Exercise goal ▸ The required output is every entry below, copied exactly.

----

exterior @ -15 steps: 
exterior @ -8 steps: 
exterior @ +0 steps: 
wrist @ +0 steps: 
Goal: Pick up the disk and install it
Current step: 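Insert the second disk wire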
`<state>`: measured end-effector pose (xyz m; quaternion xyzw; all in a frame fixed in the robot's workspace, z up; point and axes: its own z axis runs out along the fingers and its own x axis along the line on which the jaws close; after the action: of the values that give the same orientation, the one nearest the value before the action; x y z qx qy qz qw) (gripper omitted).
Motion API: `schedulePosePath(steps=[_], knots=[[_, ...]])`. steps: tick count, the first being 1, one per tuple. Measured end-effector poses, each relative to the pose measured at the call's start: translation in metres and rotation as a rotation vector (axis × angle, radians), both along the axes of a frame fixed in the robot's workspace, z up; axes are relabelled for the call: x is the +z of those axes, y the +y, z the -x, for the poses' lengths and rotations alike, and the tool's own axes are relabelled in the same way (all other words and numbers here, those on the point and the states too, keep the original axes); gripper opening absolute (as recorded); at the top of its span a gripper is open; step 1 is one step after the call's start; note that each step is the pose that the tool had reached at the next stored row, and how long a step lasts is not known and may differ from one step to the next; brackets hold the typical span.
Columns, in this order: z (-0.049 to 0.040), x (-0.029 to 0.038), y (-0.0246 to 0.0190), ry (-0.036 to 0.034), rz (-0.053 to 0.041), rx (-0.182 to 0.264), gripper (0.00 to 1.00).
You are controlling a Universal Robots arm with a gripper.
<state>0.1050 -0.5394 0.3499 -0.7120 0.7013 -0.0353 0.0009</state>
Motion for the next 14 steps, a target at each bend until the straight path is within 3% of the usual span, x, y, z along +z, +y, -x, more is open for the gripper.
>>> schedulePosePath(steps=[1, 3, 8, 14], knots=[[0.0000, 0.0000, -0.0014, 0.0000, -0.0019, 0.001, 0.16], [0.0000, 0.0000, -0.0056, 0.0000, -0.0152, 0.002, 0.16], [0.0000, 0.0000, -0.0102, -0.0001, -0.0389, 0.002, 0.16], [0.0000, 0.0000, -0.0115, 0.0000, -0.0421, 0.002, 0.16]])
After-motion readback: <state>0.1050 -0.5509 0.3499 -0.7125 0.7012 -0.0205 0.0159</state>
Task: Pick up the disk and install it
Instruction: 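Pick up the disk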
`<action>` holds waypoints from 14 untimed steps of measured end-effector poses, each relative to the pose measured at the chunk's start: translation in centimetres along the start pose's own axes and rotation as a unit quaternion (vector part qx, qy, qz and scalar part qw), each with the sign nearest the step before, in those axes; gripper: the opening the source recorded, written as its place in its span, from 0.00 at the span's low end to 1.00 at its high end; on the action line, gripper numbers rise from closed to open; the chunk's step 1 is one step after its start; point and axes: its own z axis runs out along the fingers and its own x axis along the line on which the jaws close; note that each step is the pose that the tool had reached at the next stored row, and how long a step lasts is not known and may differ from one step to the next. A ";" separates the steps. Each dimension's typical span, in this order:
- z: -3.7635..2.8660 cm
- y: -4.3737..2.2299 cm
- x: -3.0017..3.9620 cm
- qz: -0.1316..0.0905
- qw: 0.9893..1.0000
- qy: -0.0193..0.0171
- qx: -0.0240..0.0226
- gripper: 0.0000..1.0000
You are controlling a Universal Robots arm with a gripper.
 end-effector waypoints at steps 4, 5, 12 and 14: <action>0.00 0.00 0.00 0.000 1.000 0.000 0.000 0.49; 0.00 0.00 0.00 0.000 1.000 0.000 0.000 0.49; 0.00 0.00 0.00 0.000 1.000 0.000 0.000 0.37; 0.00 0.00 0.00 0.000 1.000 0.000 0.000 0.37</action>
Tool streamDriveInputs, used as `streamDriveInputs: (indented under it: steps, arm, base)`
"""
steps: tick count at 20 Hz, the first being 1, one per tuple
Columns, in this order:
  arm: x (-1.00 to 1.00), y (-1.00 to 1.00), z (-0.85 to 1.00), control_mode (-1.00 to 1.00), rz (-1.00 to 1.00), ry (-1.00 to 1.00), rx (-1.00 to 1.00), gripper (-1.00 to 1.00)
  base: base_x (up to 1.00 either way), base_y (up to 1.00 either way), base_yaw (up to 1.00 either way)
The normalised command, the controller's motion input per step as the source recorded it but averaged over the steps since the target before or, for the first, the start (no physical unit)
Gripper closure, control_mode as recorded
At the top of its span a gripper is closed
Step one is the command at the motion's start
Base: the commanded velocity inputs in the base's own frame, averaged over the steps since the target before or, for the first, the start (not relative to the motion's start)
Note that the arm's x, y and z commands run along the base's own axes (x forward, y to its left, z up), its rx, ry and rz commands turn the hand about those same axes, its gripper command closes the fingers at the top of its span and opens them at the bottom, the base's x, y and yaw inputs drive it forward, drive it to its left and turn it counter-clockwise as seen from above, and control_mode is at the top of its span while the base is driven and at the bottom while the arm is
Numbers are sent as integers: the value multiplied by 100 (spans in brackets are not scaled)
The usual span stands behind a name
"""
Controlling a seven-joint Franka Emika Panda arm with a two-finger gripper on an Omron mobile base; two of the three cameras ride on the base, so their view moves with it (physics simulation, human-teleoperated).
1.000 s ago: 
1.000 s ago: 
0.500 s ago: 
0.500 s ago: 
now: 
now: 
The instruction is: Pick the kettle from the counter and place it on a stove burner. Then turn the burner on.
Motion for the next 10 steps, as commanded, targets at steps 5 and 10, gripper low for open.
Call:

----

Exercise solution ▸
exterior @ -15 steps: 
exterior @ -8 steps: 
exterior @ +0 steps: 
wrist @ +0 steps: 
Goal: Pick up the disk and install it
Current step: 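Insert the second disk wire
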`<state>`: measured end-effector pose (xyz m; quaternion xyzw; all in a frame fixed in the robot's workspace, z up; point and axes: its own z axis runs out along the fingers and its own x axis along the line on which the jaws close; after the action: of the values that give the same orientation, the one nearest the value before the action; x y z qx qy qz qw) (gripper omitted).
Motion API: `schedulePosePath(steps=[_], knots=[[_, ...]])`. steps: tick count, the first being 1, one per tuple. Measured end-effector poses, each relative to the pose measured at the call's start: translation in metres and rotation as a rotation vector (axis × angle, radians), both along the axes of a frame fixed in the robot's workspace, z up; axes are relabelled for the call: x is the +z of those axes, y the +y, z the -x, for the poses' lengths and rotations alike, and the tool's own axes are relabelled in the same way (all other words and numbers here, those on the point and the states too, keep the original axes); gripper opening absolute (as recorded); at the top of its span a gripper is open; step 1 is one step after the call's start; note that each step is the pose that the tool had reached at the next stored row, and how long a step lasts is not known and may differ from one step to the next; brackets hold the typical span.
Columns, in this order: z (-0.049 to 0.040), x (-0.029 to 0.038), y (-0.0246 to 0.0190), ry (-0.036 to 0.034), rz (-0.053 to 0.041), rx (-0.182 to 0.264), gripper (0.00 to 1.00).
You are controlling a Universal Robots arm with a gripper.
<state>0.1050 -0.5394 0.3499 -0.7120 0.7013 -0.0353 0.0009</state>
Motion for the next 14 steps, a target at each bend until the straight path is within 3% of the usual span, x, y, z along +z, +y, -x, more is open for the gripper.
>>> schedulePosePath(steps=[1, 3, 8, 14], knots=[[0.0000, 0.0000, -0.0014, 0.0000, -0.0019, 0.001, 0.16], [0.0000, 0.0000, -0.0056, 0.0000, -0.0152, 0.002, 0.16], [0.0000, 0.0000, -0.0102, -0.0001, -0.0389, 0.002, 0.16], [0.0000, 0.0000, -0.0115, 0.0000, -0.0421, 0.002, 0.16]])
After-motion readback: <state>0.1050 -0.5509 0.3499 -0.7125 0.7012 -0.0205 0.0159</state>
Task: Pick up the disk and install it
Instruction: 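Pick up the disk
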`<action>` holds waypoints from 14 untimed steps of measured end-effector poses, each relative to the pose measured at the chunk's start: translation in centimetres along the start pose's own axes and rotation as a unit quaternion (vector part qx, qy, qz and scalar part qw), each with the sign nearest the step before, in those axes; gripper: the opening the source recorded, written as its place in its span, from 0.00 at the span's low end to 1.00 at its high end; on the action line, gripper numbers rise from closed to open; the chunk's step 1 is one step after its start; point and axes: its own z axis runs out along the fingers and its own x axis along the line on which the jaws close; note that each step is the pose that the tool had reached at the next stored row, and how long a step lasts is not known and may differ from one step to the next. A ";" separates the steps. Each dimension's typical span, in this order:
- z: -3.7635..2.8660 cm
- y: -4.3737..2.2299 cm
- x: -3.0017..3.9620 cm
- qz: -0.1316..0.0905
- qw: 0.9893..1.0000
- qy: -0.0193..0.0171
- qx: -0.0240..0.0226
- gripper: 0.0000..1.0000
You are controlling a Universal Robots arm with a gripper.
 end-effector waypoints at steps 4, 5, 12 and 14: <action>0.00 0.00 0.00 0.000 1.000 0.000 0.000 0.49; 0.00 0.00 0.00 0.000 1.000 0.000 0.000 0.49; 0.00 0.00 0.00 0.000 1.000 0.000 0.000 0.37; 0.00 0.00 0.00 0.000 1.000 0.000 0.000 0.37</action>
Tool streamDriveInputs, used as `streamDriveInputs: (indented under it: steps, arm, base)`
"""
steps: tick count at 20 Hz, the first being 1, one per tuple
Columns, in this order:
  arm: x (-1.00 to 1.00), y (-1.00 to 1.00), z (-0.85 to 1.00), control_mode (-1.00 to 1.00), rz (-1.00 to 1.00), ry (-1.00 to 1.00), rx (-1.00 to 1.00), gripper (-1.00 to 1.00)
  base: base_x (up to 1.00 either way), base_y (up to 1.00 either way), base_yaw (up to 1.00 either way)
The normalised command, the controller's motion input per step as the source recorded it but averaged over the steps since the target before or, for the first, the start (no physical unit)
Gripper closure, control_mode as recorded
At the top of its span a gripper is closed
Step one is the command at the motion's start
Base: the commanded velocity inputs in the base's own frame, averaged over the steps since the target before or, for the first, the start (not relative to the motion's start)
Note that the arm's x, y and z commands run along the base's own axes (x forward, y to its left, z up), its rx, ry and rz commands turn the hand about those same axes, its gripper command closes the fingers at the top of its span and opens them at the bottom, the base's x, y and yaw inputs drive it forward, drive it to its left and turn it counter-clockwise as seen from above, and control_mode is at the top of its span while the base is driven and at the bottom while the arm is
Numbers are sent as integers: the value multiplied by 100 (spans in brackets are not scaled)
The usual span stands behind a name
"""
Controlling a seven-joint Franka Emika Panda arm with a two-finger gripper on an Omron mobile base; two of the three cameras ride on the base, so their view moves with it (physics simulation, human-teleoperated).
1.000 s ago: 
1.000 s ago: 
0.500 s ago: 
0.500 s ago: 
now: 
now: 
The instruction is: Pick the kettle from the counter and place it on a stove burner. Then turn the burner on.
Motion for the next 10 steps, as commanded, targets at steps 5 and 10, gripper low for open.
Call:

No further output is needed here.